* _TASK TO COMPLETE_: Scan the records for the string "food" and copy every line that holds it.
Start of DATA FOR THE TASK
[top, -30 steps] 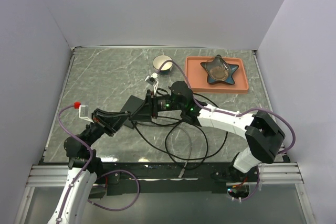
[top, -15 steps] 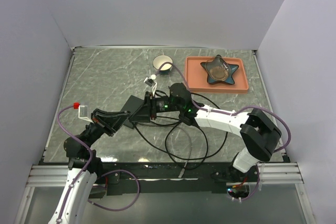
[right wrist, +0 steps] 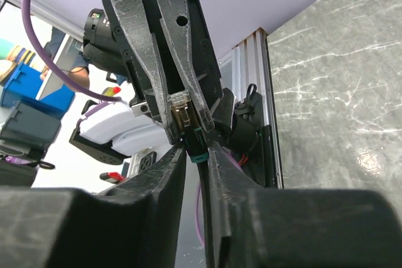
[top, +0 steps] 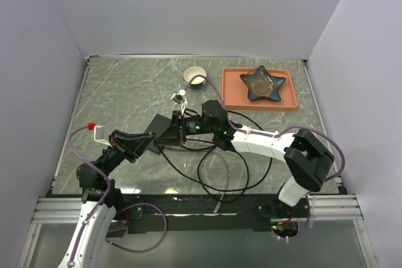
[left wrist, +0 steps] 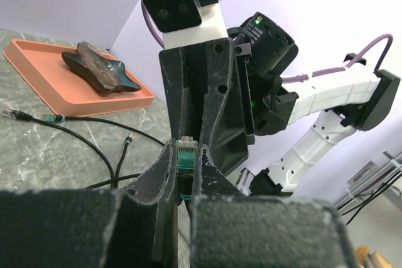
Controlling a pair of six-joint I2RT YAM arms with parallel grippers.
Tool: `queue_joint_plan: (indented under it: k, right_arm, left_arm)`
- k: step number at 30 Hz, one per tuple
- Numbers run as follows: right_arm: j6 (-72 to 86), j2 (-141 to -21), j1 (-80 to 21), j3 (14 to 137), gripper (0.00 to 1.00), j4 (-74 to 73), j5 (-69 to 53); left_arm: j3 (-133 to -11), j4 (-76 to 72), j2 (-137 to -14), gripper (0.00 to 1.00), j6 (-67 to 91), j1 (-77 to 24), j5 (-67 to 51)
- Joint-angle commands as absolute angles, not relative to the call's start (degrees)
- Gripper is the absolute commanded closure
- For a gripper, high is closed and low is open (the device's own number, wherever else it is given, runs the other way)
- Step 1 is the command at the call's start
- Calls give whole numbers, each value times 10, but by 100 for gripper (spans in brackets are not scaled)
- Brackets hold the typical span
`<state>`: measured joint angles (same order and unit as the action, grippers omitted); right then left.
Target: Insert the plug into the switch port
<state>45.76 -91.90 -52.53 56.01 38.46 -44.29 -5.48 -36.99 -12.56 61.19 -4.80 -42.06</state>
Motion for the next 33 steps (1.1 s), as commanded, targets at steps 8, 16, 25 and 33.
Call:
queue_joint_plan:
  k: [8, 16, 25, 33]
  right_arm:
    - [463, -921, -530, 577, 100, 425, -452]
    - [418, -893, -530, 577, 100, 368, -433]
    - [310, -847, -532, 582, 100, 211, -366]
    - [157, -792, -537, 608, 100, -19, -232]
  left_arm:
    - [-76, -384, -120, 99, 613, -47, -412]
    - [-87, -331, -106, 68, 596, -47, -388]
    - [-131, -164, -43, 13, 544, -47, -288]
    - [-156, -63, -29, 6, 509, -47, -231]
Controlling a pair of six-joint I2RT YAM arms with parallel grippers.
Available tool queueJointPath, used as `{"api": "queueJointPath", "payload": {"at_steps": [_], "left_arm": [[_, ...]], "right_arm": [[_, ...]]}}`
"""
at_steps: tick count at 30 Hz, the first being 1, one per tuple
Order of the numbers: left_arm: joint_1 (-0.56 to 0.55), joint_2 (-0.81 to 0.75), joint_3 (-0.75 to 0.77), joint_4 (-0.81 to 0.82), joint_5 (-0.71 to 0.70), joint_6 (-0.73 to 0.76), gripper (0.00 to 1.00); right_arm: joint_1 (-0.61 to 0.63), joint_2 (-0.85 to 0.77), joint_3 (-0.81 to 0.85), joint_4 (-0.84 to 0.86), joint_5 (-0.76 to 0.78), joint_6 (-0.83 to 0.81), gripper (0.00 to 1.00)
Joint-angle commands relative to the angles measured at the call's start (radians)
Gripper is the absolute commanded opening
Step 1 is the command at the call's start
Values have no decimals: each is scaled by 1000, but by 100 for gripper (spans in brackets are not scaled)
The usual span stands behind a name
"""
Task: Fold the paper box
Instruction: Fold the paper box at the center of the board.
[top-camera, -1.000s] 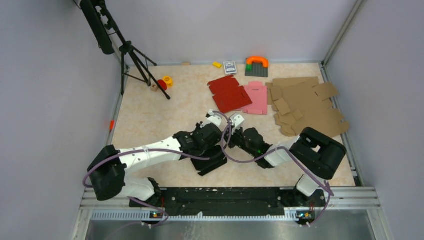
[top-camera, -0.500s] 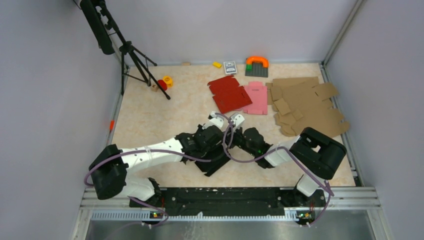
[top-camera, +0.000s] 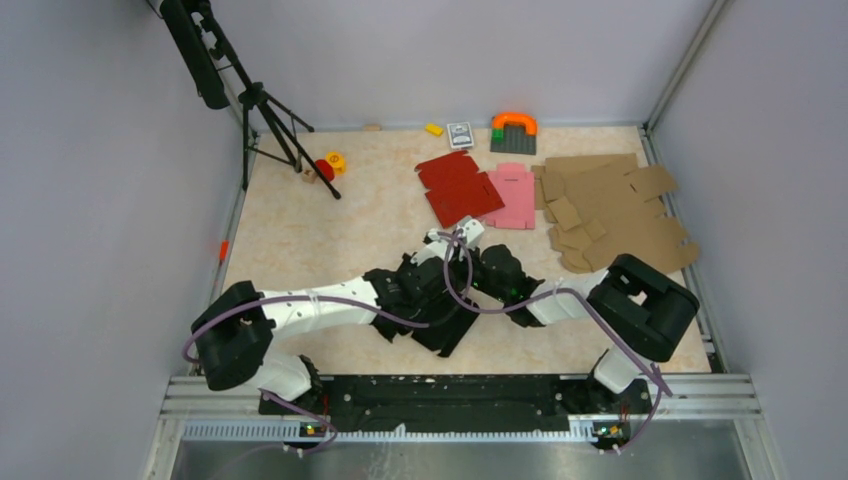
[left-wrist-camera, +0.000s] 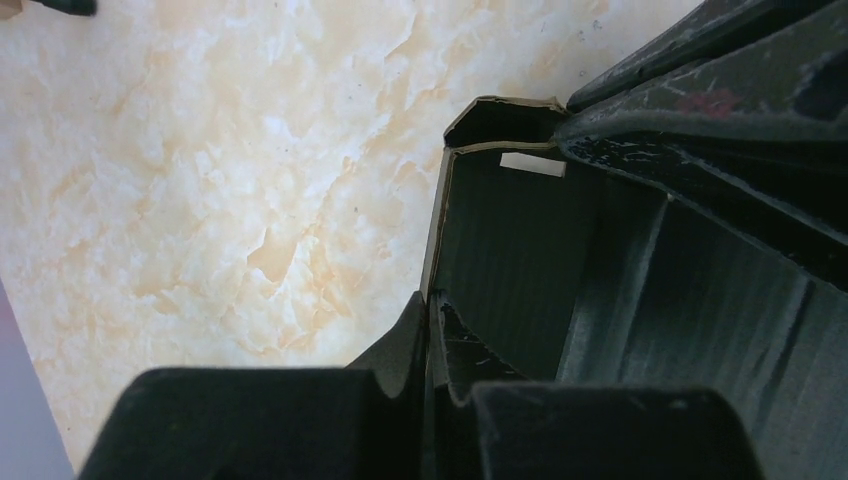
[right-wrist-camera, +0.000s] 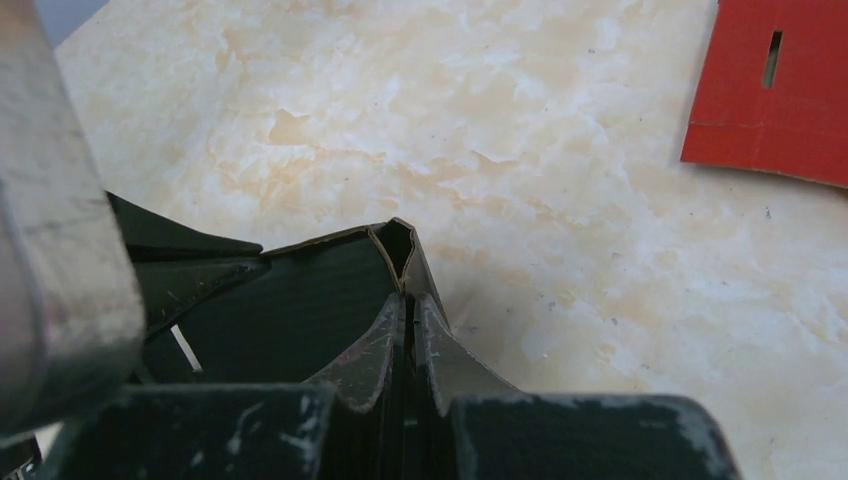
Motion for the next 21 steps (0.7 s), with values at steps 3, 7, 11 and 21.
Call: {"api": "queueJointPath", "payload": {"at_steps": [3, 7, 11, 21], "left_arm": [[-13, 24, 35, 17, 41, -25, 0], [-13, 22, 45, 12, 59, -37, 0], [-15, -1, 48, 14, 53, -33, 0], [-55, 4, 164, -90, 82, -22, 0]], "right_arm": [[5, -21, 59, -89, -74, 64, 0], [-3, -18, 53, -94, -97, 94, 0], [-45, -21, 6, -37, -104, 126, 4], [-84, -17, -77, 145, -122, 99, 0]]}}
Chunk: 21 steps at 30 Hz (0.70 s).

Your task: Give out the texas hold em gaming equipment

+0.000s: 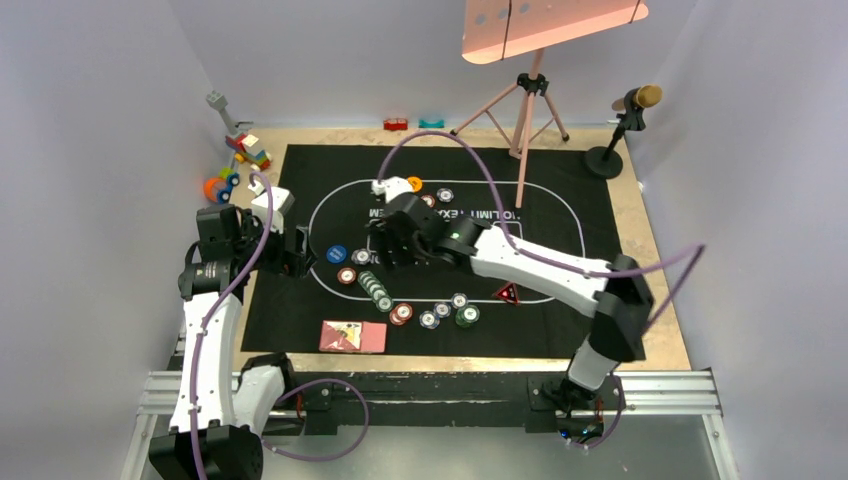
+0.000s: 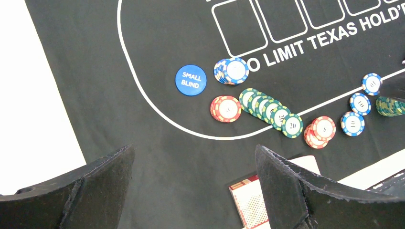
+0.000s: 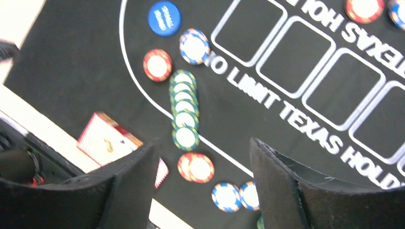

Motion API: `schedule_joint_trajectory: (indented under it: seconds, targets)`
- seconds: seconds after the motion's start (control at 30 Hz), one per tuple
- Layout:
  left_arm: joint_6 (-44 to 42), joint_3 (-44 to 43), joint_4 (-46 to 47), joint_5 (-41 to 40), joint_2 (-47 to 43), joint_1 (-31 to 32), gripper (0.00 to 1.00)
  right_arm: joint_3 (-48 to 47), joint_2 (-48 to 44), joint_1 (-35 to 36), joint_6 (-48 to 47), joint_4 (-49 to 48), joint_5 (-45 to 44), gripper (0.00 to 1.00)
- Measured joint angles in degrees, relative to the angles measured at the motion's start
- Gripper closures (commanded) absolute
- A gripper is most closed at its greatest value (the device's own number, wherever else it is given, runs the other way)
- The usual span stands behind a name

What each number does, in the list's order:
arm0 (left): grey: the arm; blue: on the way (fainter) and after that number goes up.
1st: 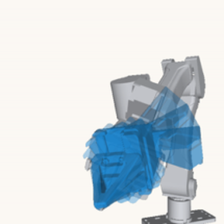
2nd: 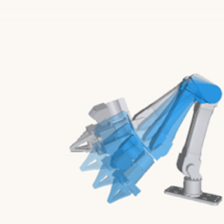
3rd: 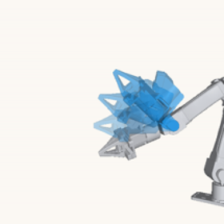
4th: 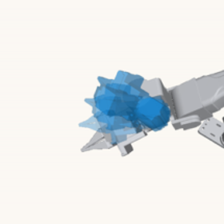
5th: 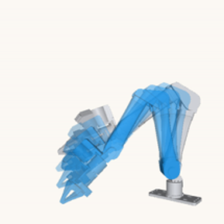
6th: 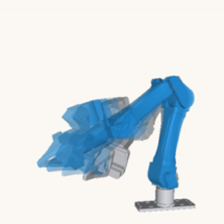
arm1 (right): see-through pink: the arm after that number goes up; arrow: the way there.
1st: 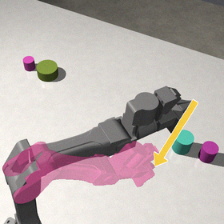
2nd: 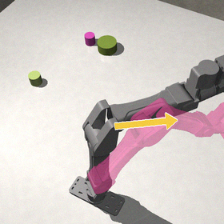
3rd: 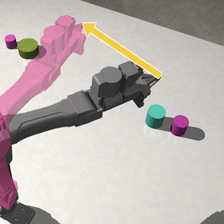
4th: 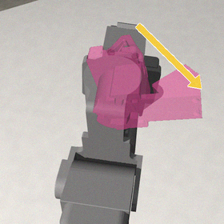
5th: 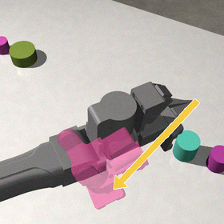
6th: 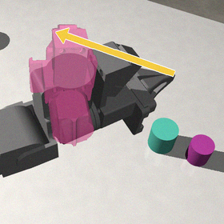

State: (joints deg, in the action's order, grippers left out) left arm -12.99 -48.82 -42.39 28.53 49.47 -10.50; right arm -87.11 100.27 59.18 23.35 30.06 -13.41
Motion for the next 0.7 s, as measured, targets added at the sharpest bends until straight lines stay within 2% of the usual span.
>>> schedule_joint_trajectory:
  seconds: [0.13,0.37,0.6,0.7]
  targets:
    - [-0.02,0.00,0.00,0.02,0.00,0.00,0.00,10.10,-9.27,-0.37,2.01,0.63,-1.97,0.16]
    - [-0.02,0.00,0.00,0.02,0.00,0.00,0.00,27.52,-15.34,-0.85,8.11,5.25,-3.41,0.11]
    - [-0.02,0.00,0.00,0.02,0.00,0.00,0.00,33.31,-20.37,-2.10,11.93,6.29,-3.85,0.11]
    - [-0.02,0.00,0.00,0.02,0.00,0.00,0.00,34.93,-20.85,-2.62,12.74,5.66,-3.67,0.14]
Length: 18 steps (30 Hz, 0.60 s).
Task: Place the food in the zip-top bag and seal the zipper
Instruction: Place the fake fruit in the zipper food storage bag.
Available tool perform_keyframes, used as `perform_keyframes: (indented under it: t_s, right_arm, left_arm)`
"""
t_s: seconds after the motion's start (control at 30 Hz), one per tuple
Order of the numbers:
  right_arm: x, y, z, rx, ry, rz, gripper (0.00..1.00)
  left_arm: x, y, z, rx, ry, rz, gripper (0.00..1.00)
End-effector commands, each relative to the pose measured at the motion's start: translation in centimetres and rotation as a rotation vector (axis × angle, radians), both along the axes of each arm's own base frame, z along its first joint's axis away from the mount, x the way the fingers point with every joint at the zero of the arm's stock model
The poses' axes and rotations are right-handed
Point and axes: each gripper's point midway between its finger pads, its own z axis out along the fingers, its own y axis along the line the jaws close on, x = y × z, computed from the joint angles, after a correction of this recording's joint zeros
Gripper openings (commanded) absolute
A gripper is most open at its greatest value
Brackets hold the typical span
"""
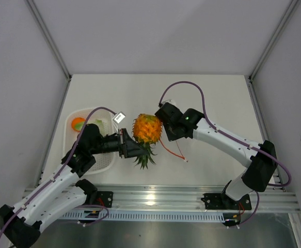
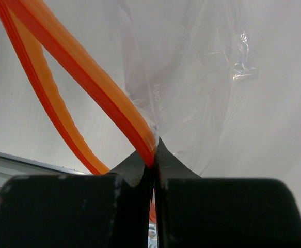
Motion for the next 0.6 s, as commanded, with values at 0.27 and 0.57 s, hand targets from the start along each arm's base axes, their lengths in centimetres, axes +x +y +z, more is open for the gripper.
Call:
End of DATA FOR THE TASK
* _WRITTEN SOLUTION_:
Task: Place the food in the zip-top bag and seal the zipper
Instruction: Place the fake fruit in the zipper food storage bag.

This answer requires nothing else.